What, you may ask, does untreated sewage have to do with Israeli-Palestinian peace talks? The following Haaretz report provides an answer:
Attempts at Israeli-Palestinian cooperation on this issue have largely gone nowhere, mainly because the Palestinian Authority refuses to cooperate with the settlements. Thus it refused to connect Palestinian towns in the northern West Bank to an Israeli sewage line because the line also serves several settlements. It also nixed a proposed treatment plant that would serve both Palestinian towns and the settlement of Ariel.
In other words, the PA would rather let its own waterways be polluted–including the mountain aquifer, a major source of drinking water for both Palestinians and Israelis–than do something as simple as connect to an Israeli sewage line or cooperate on a treatment plant. But how can peace be possible when the PA would rather risk its own citizens’ health than cooperate with its ostensible “peace partner” to solve the problem?
Nor is this a fluke: The PA opposes even the most innocuous forms of cooperation with Israel. In May, for instance, its ruling Fatah party denounced a soccer game for Israeli and Palestinian teens organized with EU support, while Fatah activists posted threatening messages on the Internet against both players and organizers. But how can peace be possible if the PA won’t even let its children play soccer with Israelis?
Or consider the PA’s recent campaign against Israeli journalists. As anyone familiar with Israel knows, Israeli journalists are far more likely than most Israelis to believe peace is achievable, blame their own government for its non-achievement and support Palestinian demands for more Israeli concessions. Yet now, as the Washington Post reported in May, Israeli journalists are being thrown out of PA press conferences and harassed by PA security personnel; Palestinian journalists who have ties with Israeli colleagues are being labeled “collaborators”; and “Organizations that once brought Palestinian and Israeli journalists together for professional conferences no longer sponsor such events, because Palestinian reporters say it will hurt their careers to participate.”
Needless to say, this would seem self-defeating, as it alienates some of the PA’s most influential Israeli supporters.
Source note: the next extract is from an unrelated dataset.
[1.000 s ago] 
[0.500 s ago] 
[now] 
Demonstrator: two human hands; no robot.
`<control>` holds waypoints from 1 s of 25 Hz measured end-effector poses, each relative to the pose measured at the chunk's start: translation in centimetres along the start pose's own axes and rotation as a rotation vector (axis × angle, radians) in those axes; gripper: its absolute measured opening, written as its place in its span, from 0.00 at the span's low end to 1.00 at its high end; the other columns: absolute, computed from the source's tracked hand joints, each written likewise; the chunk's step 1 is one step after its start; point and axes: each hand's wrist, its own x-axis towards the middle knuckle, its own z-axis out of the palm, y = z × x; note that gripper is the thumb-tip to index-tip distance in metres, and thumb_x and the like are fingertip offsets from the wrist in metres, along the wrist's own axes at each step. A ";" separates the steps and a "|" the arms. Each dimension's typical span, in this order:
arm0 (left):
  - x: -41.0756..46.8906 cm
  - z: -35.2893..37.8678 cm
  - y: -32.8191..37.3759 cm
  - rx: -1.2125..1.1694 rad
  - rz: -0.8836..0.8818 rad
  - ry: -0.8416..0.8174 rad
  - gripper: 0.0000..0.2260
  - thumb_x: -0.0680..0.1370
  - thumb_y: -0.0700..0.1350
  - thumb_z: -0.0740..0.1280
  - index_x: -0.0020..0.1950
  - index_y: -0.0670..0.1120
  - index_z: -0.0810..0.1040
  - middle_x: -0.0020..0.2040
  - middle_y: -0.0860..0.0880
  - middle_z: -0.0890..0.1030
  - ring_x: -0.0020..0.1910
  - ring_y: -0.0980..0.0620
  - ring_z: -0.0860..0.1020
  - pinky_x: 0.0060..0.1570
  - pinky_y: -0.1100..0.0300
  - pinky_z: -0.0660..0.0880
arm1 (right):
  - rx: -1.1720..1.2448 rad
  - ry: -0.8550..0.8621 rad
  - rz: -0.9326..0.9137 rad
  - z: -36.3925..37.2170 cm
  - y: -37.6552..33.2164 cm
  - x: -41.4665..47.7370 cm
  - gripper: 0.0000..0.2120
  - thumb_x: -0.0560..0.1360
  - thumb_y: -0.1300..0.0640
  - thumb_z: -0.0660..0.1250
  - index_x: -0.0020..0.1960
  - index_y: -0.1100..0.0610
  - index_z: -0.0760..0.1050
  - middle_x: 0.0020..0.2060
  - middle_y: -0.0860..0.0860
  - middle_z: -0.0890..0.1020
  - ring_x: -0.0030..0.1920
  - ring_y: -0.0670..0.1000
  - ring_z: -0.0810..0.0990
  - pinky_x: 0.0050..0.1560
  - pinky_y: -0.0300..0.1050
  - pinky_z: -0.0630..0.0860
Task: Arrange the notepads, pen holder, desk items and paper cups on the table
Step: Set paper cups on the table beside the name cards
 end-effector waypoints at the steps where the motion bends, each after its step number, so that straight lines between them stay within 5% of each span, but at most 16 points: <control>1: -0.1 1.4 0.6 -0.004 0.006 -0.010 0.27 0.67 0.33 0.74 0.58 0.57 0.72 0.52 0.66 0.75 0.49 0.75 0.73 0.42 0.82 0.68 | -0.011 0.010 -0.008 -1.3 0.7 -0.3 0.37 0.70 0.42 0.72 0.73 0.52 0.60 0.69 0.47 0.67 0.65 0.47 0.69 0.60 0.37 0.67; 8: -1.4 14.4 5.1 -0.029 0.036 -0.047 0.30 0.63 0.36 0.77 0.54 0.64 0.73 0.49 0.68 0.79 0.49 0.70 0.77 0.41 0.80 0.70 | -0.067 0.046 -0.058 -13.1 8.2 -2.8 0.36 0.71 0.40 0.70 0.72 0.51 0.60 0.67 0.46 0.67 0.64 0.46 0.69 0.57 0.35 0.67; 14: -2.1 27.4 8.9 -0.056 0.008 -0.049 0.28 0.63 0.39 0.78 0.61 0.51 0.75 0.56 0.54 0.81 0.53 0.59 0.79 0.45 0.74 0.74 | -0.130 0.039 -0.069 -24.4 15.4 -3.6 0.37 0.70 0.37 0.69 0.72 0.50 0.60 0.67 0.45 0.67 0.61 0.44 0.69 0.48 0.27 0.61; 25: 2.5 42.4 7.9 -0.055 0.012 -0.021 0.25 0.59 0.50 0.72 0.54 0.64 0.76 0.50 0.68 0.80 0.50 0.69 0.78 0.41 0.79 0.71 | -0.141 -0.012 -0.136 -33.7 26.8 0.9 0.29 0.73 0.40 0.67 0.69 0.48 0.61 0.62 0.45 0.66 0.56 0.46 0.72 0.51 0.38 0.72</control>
But the more serious problem is this: If Palestinians will no longer talk with even the most pro-Palestinian Israelis, which Israelis will they talk to?
Under these circumstances, peace talks don’t stand a chance. So I’d like to propose that Kerry attempt a more modest achievement: persuade the PA to connect its cities to Israeli sewage lines. That might actually be doable. And unlike the pie-in-the-sky diplomacy he’s pursuing now, it would genuinely improve both Palestinian and Israeli lives.